FindUsages Script (Direct usages, through subclasses, through superclasses):
The idea behind this script is simple and can be implemented in 3 steps:
- Collect the direct usages of the method. This is achieved by collecting the calls done by using a reference of the class or interface containing the method implementation or declaration. E.g. Given A.method(), and ‘a’ an instance of A, a.method() is a direct usage.
- Collect the usages of the method done by using reference to subclasses, implementing classes or subinterfaces. E.g. Given method A.method(), class B extends A and ‘b’ an instance of B, b.method() is a usage of A.method() using a reference to a subclass of A.
- Collect the usages of the method done by using a reference to superclasses or implemented interfaces. This is a special case since a call to an overridden method by using a reference of a class that is higher in the hierarchy than the object of interest can only be labeled as a potential usage. E.g. Given I.method(), A implements I and ‘i’ an instance of an object that implements I, i.method() is a potential usage of A.method().
Overrides Script (All subclasses overriding a method in a superclass/superinterface):
This is a much simpler script counting on the “Overrides” dependency that Sonargraph 9.3.0 now calculates. For any given method, calculating all incoming “Overrides” dependencies recursively will show all implementations of the method.
It is worth to mention that the newly added dependencies open a lot of possibilities for developers and architects to gain more control over their code. For example, it would be possible to write a Groovy script that detects precisely methods that do not have any usages at all and creates issues for them to be later removed.

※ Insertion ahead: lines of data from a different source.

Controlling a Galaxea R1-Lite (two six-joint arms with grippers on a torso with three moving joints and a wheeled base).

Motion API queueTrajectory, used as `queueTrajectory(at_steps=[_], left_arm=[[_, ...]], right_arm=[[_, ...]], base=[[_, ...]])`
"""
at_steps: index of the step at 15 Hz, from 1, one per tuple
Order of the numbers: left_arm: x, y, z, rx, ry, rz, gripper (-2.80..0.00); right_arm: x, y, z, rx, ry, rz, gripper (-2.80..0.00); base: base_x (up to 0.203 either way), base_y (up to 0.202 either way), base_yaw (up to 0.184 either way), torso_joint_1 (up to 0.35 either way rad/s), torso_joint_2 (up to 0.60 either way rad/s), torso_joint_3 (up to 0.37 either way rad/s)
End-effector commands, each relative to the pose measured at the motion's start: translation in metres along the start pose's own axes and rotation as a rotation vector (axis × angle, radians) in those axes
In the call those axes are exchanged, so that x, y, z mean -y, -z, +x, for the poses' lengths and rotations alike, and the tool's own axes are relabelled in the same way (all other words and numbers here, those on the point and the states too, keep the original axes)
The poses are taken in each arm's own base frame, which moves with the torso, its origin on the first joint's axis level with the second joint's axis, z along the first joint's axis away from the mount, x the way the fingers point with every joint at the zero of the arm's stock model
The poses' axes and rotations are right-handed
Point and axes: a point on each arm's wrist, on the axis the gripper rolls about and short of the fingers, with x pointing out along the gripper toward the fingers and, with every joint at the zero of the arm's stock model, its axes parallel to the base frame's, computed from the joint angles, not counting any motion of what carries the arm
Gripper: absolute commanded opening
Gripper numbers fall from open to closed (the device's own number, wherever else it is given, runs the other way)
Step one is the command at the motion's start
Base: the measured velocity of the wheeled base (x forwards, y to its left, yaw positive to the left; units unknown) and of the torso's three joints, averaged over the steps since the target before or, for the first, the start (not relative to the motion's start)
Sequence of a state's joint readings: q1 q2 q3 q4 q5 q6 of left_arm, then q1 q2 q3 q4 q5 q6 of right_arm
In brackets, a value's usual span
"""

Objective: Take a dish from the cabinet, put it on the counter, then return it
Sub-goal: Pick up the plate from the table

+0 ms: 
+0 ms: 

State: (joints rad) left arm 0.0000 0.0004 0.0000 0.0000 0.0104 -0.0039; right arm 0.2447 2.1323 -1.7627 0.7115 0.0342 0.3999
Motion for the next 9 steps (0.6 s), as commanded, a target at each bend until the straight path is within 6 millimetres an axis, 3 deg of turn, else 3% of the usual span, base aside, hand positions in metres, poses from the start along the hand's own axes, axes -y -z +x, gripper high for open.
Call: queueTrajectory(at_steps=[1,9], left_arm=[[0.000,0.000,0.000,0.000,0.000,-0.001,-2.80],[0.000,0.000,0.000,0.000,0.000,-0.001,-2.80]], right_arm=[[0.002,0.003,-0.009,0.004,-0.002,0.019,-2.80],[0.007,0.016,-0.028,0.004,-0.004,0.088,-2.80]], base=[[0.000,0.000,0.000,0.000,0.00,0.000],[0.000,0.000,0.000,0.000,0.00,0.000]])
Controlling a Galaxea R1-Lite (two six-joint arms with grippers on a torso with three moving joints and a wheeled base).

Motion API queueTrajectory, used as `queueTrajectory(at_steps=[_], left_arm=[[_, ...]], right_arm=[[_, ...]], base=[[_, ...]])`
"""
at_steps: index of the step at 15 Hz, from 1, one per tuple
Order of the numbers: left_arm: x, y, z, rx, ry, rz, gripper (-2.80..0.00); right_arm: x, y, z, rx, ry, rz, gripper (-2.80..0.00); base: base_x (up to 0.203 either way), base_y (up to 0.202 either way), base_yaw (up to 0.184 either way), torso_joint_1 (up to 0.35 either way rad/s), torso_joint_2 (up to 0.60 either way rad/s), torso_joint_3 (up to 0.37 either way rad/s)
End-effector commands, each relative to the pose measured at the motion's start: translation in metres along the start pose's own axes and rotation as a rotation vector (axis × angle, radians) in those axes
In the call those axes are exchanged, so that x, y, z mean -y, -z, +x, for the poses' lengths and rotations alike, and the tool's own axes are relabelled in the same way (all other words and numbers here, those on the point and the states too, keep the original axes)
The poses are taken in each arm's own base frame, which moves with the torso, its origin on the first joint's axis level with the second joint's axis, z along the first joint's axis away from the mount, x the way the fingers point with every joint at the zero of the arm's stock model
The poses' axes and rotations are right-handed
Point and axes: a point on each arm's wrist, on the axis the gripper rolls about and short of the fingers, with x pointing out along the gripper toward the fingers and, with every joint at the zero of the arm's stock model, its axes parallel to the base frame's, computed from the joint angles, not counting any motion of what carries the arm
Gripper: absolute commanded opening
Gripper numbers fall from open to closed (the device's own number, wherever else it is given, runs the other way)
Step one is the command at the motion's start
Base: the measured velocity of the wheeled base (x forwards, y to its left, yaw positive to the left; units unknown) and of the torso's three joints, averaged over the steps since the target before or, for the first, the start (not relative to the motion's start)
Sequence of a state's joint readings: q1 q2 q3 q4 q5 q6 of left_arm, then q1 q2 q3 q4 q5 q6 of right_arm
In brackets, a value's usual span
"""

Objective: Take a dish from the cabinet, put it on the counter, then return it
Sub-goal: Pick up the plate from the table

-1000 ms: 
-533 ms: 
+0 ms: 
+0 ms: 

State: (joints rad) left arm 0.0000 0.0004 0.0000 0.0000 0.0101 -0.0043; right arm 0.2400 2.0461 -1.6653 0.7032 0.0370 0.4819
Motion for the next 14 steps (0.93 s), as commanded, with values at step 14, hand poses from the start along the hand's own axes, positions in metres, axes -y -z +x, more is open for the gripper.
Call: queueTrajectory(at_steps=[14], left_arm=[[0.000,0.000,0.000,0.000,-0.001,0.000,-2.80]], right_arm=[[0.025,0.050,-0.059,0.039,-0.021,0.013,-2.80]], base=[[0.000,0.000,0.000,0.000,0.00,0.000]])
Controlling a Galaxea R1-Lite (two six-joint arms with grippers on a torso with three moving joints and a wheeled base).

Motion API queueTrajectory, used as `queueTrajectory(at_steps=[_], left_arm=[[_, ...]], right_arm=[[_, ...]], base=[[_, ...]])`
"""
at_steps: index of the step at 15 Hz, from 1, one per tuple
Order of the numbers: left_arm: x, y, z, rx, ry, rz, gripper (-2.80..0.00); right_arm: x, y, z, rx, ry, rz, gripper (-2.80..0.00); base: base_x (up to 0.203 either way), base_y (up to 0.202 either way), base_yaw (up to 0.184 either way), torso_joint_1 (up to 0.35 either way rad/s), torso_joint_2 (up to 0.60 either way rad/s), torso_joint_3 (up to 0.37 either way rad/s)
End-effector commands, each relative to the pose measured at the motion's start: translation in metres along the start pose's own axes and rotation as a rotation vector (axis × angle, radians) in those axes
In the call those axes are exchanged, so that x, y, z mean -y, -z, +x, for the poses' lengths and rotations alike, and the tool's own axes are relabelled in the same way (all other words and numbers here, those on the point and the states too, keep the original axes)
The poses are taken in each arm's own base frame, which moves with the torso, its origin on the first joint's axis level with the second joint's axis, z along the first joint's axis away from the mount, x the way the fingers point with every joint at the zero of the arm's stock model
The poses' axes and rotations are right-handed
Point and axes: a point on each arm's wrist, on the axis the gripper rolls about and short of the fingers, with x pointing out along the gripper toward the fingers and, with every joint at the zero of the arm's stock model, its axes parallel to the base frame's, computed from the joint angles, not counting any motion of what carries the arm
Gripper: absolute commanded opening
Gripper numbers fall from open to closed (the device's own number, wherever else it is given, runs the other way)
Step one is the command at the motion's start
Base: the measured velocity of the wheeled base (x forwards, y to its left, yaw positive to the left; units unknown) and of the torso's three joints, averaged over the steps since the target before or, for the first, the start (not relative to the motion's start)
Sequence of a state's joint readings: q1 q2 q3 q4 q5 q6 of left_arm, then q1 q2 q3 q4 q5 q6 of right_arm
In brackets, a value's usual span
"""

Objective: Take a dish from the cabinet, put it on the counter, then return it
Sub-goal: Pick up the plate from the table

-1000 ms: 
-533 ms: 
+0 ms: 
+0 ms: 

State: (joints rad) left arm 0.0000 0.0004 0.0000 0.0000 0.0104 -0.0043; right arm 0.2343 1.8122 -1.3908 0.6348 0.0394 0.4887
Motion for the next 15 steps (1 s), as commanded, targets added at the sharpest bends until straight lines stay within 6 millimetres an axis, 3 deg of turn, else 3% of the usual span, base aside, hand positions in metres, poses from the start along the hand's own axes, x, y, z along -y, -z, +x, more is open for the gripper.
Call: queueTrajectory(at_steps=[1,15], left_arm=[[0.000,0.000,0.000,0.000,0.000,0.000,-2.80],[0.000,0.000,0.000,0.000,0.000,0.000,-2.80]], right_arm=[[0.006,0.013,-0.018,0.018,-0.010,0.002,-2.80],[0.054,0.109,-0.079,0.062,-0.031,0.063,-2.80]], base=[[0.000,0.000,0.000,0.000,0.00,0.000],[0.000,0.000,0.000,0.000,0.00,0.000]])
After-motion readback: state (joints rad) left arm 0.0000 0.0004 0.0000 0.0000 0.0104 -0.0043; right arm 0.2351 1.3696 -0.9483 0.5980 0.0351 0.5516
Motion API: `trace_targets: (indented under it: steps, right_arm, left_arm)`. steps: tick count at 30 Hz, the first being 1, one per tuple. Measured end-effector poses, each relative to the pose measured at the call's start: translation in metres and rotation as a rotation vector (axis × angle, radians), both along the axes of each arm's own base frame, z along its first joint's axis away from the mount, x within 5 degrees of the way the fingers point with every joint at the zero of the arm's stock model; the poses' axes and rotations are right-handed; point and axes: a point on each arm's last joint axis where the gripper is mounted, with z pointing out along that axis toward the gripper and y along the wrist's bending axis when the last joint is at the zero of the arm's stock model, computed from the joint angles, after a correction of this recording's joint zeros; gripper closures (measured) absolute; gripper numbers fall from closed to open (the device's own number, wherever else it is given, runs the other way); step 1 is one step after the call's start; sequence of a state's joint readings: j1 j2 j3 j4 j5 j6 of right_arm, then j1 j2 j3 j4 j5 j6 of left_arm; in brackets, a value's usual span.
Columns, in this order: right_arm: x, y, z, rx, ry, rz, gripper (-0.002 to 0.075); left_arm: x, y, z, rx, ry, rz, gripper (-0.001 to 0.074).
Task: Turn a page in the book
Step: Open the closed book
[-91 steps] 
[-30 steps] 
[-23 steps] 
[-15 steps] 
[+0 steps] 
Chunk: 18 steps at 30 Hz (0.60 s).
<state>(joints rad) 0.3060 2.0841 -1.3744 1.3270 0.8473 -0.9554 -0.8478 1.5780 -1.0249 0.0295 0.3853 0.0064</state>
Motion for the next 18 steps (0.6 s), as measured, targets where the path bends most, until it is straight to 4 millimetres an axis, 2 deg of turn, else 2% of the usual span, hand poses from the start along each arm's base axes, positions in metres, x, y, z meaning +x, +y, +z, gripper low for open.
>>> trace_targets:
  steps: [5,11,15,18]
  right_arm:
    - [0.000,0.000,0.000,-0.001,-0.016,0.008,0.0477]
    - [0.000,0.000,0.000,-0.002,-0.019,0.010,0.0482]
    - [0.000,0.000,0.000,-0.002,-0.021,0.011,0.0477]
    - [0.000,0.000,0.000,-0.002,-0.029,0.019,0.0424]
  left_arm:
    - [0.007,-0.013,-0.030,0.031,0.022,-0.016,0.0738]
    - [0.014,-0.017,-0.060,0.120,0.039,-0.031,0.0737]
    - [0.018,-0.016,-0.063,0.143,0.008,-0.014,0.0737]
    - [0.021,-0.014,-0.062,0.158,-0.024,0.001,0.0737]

In the following link SampleTaxSystemV02 you will find a directory containing two directories:
- sampleTaxSystem: Java project ready to be imported to Eclipse or IntelliJ. It contains the source code created from the UML class diagram shown at the beginning of this post.
- SampleTaxSystem.sonargraph: Sonargraph software system for the java code. This folder contains the two Groovy scripts that were explained in the content of this post under the Scripts directory.
- The sample source code is not a production-ready code and is not intended ever to be. It is just a small piece of sample code for demonstration purposes.
- You must use Sonargraph version 220.127.116.115 or above in order to make use of the explained dependency functionality.